Closed awead closed 5 years ago
TODO
@ntallman this will also need to include the role as well, I'm assuming. In the CSV, how should we include all that information? We could do semi-colon separated, ex:
John Lennon, vocals; Paul McCartney, bass; George Harrison, guitar; Ringo Starr, drums
This gets a bit more difficult if you have suffixes in the name:
Frank Sinatra, vocals; Sammy Davis, Jr., vocals
There'll also be a challenge in matching creators. We'd need to determine first and last name from the string, and this can be problematic. The dry-run will help with that, but we may need to experiment with some different strategies.
@awead I'm consulting on the first part of this. Most best practices I can find advise against mixing information in one field, which might mean we need to do something like Creator and Creator Role; which could be repeated Creator 1, Creator Role 1; Creator 2, Creator Role 2. But that's horrible inellegant, hoping to find a better option. We did something like this for adding files to works via CSV in Cincinnati.
Your second problem is an epic all of it's own and may be out of scope for this ticket. Agent disambuguation has plagued metadata folks forever. I think this is one of the biggest reasons why @ruthtillman is in favor of pulling in Questioning Authority, which I think helps, but I'm not totally sure because I've mostly heard about it being used in the context of forms, not CSV import.
@ntallman I talked about this with @cam156 and she suggested using separators, which we currently are using in fields like subject. Ex:
subject1|subject2|subject3
We could employ a second separator, ex:
Doe, John||author|Doe, Jane||illustrator
The double pipe (vertical bar) separates the name from the role, and the single pipe separates each creator/role unit. As far as name disambiguation goes, we can split last name and first name on the comma and CHO is going to match against both those fields. Since we're requiring that the agent resource be present in the system, we should be able to avoid the messy name disambiguation problems from the get-go; however, the challenge is getting a good "interface" in the CSV so that folks can enter names correctly.
QA can be used here. It would find the best match to the name. These results can be reported to the user in the dry-run portion of the CSV upload. That way, if the user misspells the name, QA would have a change to "autocorrect" that in the sense that it would find the closest best match (ideally) and report that result back to the user in the dry-run.
I definitely support the use of a pipe, which should never occur in things like names.
Would we use the full relator term? (case insensitive?) Or would we use just the code?
Doe, John||Author|Doe, Jane||Illustrator
or Doe, John||au|Doe, Jane||ill
The metadata wiki page needs to be updated with the answer.
I think either ought to work. We can do our best to match and they'd see the result in the dry-run.
@ntallman we won't be able to use commas to separate first and last names because the commas already separate different fields. We could try using csv files that have quotes around their fields such as:
"field one","field2"
@awead How about semicolons to delimit agents?
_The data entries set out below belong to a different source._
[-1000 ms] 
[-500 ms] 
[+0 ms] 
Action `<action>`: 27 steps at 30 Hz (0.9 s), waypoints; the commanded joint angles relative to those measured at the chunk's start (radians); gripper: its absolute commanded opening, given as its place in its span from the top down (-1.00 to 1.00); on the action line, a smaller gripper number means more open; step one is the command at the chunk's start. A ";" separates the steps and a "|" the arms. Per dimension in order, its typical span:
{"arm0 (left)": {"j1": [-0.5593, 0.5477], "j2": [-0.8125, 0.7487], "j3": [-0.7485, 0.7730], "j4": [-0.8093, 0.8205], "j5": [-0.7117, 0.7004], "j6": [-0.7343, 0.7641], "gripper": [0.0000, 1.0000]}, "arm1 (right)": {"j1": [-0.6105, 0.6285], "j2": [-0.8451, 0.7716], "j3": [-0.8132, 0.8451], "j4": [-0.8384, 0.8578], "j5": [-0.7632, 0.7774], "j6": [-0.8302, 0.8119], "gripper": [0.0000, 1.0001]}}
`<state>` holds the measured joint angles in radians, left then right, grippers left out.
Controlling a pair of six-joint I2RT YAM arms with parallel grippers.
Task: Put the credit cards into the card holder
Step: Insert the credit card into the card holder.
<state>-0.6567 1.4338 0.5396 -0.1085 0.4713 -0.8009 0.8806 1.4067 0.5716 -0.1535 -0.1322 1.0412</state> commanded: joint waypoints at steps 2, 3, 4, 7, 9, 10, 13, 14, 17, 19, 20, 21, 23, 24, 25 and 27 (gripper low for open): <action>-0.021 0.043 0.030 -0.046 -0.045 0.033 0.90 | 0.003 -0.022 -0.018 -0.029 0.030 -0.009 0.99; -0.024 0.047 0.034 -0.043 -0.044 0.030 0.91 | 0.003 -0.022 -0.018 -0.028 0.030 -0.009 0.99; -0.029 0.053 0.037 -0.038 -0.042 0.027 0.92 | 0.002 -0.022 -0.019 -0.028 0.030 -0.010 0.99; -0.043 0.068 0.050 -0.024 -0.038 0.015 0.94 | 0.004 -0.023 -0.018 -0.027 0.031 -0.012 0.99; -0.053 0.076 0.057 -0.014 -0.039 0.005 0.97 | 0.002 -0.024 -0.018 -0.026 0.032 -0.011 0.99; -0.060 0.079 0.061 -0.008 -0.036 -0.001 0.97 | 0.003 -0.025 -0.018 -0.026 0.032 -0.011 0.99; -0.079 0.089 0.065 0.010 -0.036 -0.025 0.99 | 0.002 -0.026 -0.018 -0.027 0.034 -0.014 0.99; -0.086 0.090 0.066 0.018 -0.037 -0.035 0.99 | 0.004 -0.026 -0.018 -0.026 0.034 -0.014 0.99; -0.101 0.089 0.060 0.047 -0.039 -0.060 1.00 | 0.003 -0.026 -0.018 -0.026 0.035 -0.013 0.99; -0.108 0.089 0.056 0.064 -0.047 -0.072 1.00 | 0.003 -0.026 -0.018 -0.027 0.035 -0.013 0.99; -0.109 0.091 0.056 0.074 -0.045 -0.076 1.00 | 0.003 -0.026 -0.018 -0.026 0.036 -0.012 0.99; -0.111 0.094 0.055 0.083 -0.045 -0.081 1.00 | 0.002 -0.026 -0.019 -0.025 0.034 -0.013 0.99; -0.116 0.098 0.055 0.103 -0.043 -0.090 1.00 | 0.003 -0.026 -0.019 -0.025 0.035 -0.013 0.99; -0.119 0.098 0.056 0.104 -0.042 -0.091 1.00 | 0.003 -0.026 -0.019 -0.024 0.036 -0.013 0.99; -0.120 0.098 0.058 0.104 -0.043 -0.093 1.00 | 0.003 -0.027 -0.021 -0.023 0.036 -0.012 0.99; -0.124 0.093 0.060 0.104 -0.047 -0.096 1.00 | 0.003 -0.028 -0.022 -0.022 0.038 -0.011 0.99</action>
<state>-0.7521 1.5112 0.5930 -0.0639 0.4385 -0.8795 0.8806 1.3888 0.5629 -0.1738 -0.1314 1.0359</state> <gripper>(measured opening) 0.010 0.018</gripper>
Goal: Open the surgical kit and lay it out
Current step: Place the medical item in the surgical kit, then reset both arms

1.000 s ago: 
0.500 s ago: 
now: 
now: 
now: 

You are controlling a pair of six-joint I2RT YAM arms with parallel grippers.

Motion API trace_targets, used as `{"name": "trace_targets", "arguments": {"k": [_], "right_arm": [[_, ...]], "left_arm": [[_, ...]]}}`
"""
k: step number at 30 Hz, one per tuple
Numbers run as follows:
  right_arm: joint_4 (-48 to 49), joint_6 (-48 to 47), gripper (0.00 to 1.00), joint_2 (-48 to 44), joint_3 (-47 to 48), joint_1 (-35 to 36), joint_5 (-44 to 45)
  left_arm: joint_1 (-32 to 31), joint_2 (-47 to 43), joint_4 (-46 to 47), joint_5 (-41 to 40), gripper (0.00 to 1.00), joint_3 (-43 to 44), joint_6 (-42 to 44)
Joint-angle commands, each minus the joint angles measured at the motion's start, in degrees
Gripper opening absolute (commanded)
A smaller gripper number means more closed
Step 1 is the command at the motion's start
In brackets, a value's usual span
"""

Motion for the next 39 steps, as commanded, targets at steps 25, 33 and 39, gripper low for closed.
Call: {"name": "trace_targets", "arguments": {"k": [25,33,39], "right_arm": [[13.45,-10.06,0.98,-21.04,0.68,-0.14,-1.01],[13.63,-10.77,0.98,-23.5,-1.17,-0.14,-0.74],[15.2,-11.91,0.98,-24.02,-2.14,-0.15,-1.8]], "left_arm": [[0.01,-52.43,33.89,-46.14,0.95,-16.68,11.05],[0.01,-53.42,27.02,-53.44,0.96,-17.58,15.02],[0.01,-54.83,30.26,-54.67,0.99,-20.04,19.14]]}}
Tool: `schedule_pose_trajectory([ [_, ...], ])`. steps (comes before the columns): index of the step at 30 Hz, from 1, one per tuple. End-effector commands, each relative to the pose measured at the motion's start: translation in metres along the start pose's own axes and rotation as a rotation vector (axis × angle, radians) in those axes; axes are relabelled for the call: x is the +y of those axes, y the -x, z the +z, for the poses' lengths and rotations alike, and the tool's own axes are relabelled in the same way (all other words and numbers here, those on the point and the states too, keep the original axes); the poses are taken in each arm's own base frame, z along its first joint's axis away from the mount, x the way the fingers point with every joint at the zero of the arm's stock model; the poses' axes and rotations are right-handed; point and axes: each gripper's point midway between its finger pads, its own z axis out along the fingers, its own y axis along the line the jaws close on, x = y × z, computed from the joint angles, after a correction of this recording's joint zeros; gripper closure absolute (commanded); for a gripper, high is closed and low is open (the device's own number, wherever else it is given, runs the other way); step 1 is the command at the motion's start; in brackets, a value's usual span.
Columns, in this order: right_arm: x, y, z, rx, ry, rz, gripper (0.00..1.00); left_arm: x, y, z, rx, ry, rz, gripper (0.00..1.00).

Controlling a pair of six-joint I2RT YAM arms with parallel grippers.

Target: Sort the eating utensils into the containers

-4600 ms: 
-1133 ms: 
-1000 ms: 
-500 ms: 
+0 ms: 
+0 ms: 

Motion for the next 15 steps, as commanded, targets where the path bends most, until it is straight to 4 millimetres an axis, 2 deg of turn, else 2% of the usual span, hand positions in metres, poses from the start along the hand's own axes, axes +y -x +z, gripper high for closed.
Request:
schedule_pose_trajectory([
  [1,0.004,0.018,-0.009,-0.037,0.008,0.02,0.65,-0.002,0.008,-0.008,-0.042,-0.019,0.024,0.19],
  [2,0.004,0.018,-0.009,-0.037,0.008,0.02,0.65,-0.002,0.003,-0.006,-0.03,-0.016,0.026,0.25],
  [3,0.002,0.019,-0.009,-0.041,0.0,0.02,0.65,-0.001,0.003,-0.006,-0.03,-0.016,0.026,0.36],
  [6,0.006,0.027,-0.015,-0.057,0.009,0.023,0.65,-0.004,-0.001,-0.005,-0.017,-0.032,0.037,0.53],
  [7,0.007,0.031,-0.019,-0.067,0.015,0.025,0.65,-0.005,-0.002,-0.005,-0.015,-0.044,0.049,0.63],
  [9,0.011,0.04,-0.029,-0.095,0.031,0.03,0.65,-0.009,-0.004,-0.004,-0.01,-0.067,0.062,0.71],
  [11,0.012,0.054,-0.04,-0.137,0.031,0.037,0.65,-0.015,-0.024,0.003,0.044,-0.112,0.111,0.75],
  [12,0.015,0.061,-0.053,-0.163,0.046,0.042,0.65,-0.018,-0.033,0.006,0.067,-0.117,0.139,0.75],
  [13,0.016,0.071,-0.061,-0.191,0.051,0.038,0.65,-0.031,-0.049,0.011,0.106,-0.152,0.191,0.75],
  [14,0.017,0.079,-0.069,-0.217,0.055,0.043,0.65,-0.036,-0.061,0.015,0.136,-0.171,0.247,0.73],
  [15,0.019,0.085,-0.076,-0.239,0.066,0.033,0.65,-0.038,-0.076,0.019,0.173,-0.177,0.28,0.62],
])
That would be easier on the production side.
so Doe; John||Author|Doe; Jane||Illustrator or Doe; John||au|Doe; Jane||ill
?
I suppose this is why some repositories use tab-delimited instead of comma-sepearate values. For now, let's go with that. I suspect we may run into this issue again though and encounter unexpected commas in metadata.
Would there be any way to have CHO take a supplied CSV, which uses commas, and convert it on-the-fly to enclose fields with quotes before processing? Or does that have to happen in the creation software? We may have to iterate on this for the ideal solution.
It would have to happen with the creation software. I don't know what the downsides are with tab-delimited, but we could explore that.
Let's stick with CSV for now, it's easier to work with than tab-delimited data in spreadsheet form for editing, but keep tab-delimited up our sleeves if we hit a wall.
We aren't necessarily going to have a single way of creating batches and CSVs, so that's what worries me about requiring quotes, being able to reliable produce them. I've been thinking about tools to produce CHO batches and that would help, but might be out of scope for CHO itself.
It seems like the comma and quote problem is unavoidable because you'll have description fields with different kinds of punctuation.
OK, I've fixed the quote problem. Turns out the csvs we were generating for testing were not escaping fields correctly. We can now use commas to separate first and last names. However, we will need to switch the pipe separators. Now, the double-pipe ||
separates major fields, and the single |
any subfields. Ex:
Doe; John|au||Doe; Jane|ill
The problem with doing single pipes first, is that any doubles would be separated as well. So something like Subfield A1||Subfield A2|Field B
would result in: "Subfield A1", empty, "Subfield A2", "Field B". If you switch it around like Subfield A1|Subfield A2||Field B
, the first pass gives you "Subfield A1|Subfield A2" and "Field B", then you can split the first one into its two subfields.
When batch creating works via CSV, verify that non-existent creators are invalidated at the dry-run.
This is done when:
Child of #87